WHAT IS NEEDED -
The required output is the exact run of lines in the listing below from the line holding "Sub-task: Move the" through the line holding "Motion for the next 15", with no pictures.

TASK DATA -
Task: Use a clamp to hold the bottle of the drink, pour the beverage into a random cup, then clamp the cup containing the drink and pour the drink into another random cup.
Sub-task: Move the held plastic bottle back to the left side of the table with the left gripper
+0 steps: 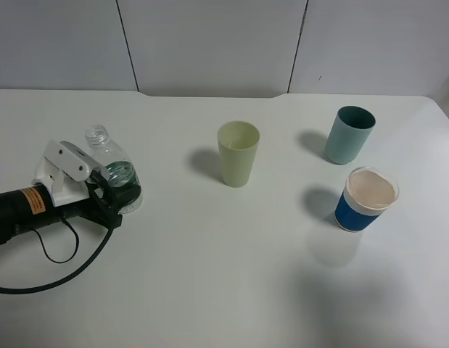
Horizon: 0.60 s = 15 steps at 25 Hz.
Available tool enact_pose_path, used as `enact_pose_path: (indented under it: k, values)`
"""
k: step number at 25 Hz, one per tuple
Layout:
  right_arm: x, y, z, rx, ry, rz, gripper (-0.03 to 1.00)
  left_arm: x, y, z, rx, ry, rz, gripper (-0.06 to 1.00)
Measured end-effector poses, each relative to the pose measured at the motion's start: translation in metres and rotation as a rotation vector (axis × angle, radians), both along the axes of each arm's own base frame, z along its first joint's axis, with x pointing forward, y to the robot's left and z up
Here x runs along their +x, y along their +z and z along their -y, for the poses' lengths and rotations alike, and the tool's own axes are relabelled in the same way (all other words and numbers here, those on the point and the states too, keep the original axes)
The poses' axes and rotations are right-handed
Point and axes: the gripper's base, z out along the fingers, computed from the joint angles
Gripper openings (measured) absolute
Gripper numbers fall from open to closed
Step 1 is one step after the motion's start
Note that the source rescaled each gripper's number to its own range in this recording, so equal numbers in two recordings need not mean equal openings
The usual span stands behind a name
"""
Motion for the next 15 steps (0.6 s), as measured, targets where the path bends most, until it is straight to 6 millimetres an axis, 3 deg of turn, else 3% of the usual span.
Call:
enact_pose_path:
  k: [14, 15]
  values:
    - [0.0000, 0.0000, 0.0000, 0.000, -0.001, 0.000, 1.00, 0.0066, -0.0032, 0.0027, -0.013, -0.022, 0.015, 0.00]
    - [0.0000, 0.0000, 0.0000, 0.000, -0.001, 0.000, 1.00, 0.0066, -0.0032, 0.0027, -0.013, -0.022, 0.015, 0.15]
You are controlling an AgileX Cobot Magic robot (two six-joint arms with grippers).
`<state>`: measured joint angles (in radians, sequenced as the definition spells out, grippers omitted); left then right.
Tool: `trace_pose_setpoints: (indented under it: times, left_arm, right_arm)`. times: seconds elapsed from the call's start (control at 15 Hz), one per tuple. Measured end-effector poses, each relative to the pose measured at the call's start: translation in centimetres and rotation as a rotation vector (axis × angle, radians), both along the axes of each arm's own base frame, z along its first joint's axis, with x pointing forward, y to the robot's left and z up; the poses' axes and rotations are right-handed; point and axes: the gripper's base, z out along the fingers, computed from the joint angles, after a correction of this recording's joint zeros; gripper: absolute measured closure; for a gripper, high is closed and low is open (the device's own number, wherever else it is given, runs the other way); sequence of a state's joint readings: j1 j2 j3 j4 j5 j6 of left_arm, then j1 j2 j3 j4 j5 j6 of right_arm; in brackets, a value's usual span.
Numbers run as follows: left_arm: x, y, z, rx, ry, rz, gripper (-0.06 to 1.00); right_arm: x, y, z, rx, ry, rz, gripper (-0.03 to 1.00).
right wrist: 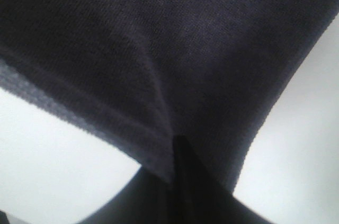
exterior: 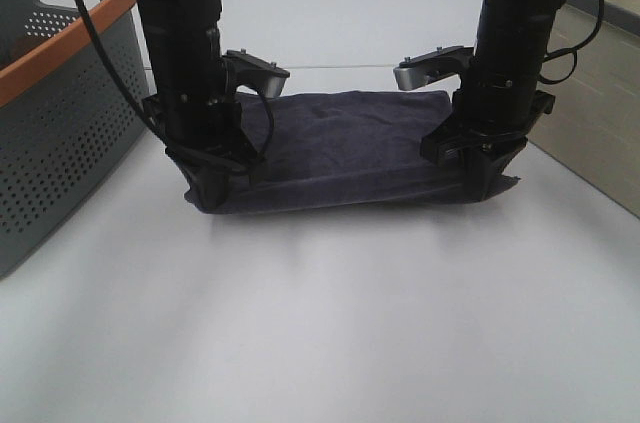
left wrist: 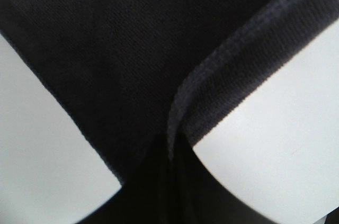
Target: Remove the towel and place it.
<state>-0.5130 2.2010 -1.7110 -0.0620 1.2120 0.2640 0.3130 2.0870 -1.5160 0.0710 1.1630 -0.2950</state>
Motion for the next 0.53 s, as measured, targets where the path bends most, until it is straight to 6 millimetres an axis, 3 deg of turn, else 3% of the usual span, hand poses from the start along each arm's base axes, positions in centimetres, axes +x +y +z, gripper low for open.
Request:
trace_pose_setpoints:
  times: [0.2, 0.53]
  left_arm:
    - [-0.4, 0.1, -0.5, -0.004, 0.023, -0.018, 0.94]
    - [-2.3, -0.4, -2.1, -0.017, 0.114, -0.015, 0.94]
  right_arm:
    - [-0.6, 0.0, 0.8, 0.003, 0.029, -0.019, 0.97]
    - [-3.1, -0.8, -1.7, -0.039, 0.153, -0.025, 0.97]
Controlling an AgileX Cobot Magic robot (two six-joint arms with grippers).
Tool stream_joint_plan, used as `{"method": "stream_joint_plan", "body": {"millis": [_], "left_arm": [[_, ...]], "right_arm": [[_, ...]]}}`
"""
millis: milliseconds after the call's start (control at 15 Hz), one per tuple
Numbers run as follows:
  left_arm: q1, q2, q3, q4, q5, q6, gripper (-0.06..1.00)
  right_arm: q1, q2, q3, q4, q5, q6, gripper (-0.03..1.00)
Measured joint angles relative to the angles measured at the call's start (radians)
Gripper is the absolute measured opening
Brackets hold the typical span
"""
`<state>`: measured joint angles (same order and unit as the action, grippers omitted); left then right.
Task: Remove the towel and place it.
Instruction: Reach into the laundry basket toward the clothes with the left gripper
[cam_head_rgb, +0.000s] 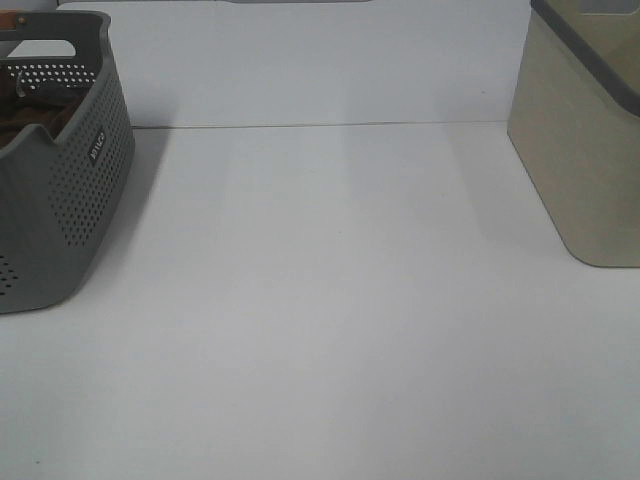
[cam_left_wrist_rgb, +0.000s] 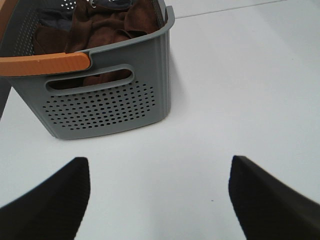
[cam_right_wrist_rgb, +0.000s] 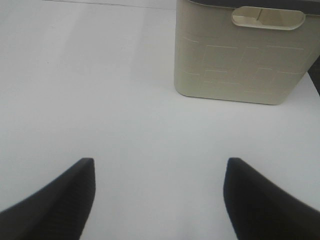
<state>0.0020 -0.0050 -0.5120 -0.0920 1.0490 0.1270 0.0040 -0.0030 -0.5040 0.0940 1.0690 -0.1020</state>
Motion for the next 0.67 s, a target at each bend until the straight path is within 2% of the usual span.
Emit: {"method": "stream_joint_plan", "body": {"millis": [667], "left_arm": [[0.000, 0.000, 0.000, 0.000, 0.000, 0.000, 0.73]], "right_arm": [[0.000, 0.000, 0.000, 0.000, 0.000, 0.000, 0.69]]}}
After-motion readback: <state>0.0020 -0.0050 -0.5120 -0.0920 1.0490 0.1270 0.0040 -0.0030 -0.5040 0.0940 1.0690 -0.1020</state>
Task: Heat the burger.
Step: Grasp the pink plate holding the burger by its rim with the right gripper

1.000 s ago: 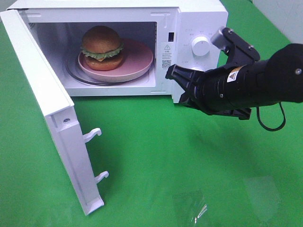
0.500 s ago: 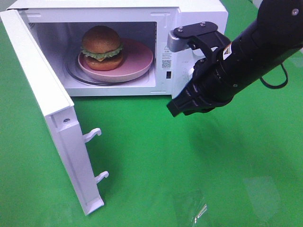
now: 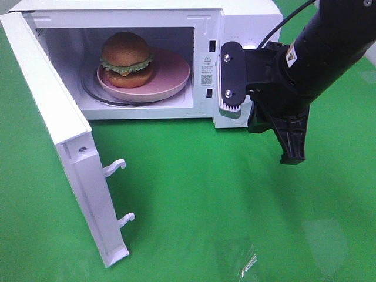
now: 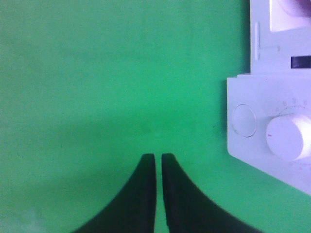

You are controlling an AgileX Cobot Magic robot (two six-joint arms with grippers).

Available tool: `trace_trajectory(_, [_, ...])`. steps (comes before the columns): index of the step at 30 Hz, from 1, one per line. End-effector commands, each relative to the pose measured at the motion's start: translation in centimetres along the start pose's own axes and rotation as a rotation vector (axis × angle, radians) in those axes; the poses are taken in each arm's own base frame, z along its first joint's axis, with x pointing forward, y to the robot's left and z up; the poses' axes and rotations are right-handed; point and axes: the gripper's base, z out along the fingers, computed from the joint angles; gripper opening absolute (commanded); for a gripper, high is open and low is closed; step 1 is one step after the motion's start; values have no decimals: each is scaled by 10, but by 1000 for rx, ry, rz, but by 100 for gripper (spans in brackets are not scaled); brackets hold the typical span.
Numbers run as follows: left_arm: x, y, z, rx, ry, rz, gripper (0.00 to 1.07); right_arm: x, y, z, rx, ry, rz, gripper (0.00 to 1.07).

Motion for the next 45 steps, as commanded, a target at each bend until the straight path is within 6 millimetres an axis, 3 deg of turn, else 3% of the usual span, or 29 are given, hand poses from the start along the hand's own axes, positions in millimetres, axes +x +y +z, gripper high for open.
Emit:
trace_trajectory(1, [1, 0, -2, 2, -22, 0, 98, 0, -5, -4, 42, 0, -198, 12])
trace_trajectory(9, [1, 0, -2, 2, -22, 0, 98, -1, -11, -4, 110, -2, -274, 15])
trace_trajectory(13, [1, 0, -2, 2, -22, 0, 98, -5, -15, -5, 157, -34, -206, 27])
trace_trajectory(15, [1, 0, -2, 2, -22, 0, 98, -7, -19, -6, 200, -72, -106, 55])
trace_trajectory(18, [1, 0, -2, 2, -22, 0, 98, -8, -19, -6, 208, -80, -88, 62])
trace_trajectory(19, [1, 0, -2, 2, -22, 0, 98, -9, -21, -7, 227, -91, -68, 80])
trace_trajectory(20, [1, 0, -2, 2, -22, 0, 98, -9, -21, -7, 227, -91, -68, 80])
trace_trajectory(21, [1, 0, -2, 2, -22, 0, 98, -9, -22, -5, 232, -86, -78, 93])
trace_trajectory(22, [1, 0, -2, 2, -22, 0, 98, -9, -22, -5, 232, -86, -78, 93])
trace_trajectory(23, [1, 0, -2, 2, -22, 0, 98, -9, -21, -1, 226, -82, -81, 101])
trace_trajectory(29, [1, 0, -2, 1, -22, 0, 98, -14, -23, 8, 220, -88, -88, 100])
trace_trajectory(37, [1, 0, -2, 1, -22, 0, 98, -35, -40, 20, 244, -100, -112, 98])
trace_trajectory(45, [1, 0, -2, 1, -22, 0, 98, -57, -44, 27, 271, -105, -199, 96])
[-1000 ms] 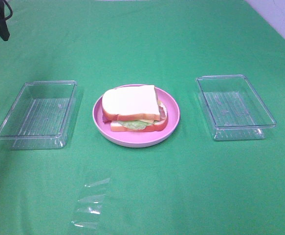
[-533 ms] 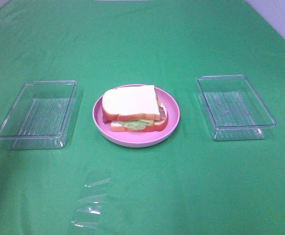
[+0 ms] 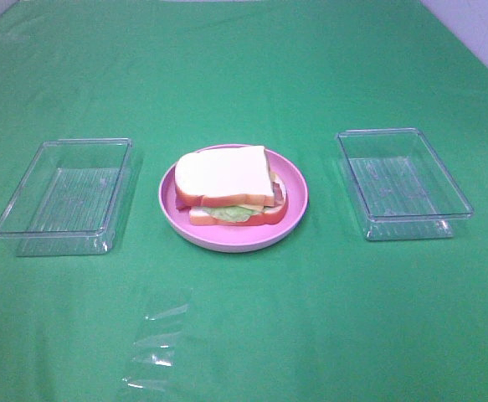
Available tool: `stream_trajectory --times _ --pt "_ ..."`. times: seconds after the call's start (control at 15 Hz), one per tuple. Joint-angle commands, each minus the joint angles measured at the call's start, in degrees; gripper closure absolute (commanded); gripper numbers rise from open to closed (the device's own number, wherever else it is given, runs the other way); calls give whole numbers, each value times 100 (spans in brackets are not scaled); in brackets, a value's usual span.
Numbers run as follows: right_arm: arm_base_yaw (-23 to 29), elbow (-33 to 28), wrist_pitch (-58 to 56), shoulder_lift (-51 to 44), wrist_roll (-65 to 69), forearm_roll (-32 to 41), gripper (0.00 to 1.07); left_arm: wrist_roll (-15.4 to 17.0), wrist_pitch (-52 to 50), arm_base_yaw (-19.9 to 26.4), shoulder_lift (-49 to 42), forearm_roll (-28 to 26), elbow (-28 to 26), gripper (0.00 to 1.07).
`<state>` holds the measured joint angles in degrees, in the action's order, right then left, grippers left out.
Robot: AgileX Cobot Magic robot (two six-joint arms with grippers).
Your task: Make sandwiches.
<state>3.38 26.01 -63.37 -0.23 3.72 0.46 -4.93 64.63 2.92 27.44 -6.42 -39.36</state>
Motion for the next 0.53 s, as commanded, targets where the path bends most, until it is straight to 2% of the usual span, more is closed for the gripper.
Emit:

EXERCISE RESULT -
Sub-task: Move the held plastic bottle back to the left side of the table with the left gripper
+0 steps: 
Horizon: 0.60 s = 15 steps at 25 Hz.
Available tool enact_pose_path, used as `enact_pose_path: (indented under it: k, values)`
"""
k: step number at 25 Hz, one per tuple
Layout:
  right_arm: x, y, z, rx, ry, rz, gripper (-0.03 to 1.00)
  left_arm: x, y, z, rx, ry, rz, gripper (-0.06 to 1.00)
Measured end-effector poses, each relative to the pose measured at the motion's start: translation in metres and rotation as a rotation vector (axis × angle, radians), both along the axes of each arm's own base frame, z along its first joint's axis, with x pointing forward, y to the robot's left and z up
Here x runs along their +x, y along their +z and z along their -y, for the poses' lengths and rotations alike, and the tool's own axes are relabelled in the same way (all other words and numbers here, those on the point and the states too, keep the original axes)
The poses' axes and rotations are right-handed
Point and axes: the gripper's base, z out along the fingers, computed from the joint angles
Gripper openings (measured) absolute
Gripper numbers fall from open to closed
Step 1 is one step after the motion's start
Note that the source rescaled each gripper's number to its own range in this recording, so equal numbers in two recordings need not mean equal openings
The usual span stands behind a name
"""
Motion for the next 15 steps (0.6 s), as measured, targets where the path bends most, until it is straight to 6 millimetres an axis, 3 deg of turn, else 3% of the usual span.

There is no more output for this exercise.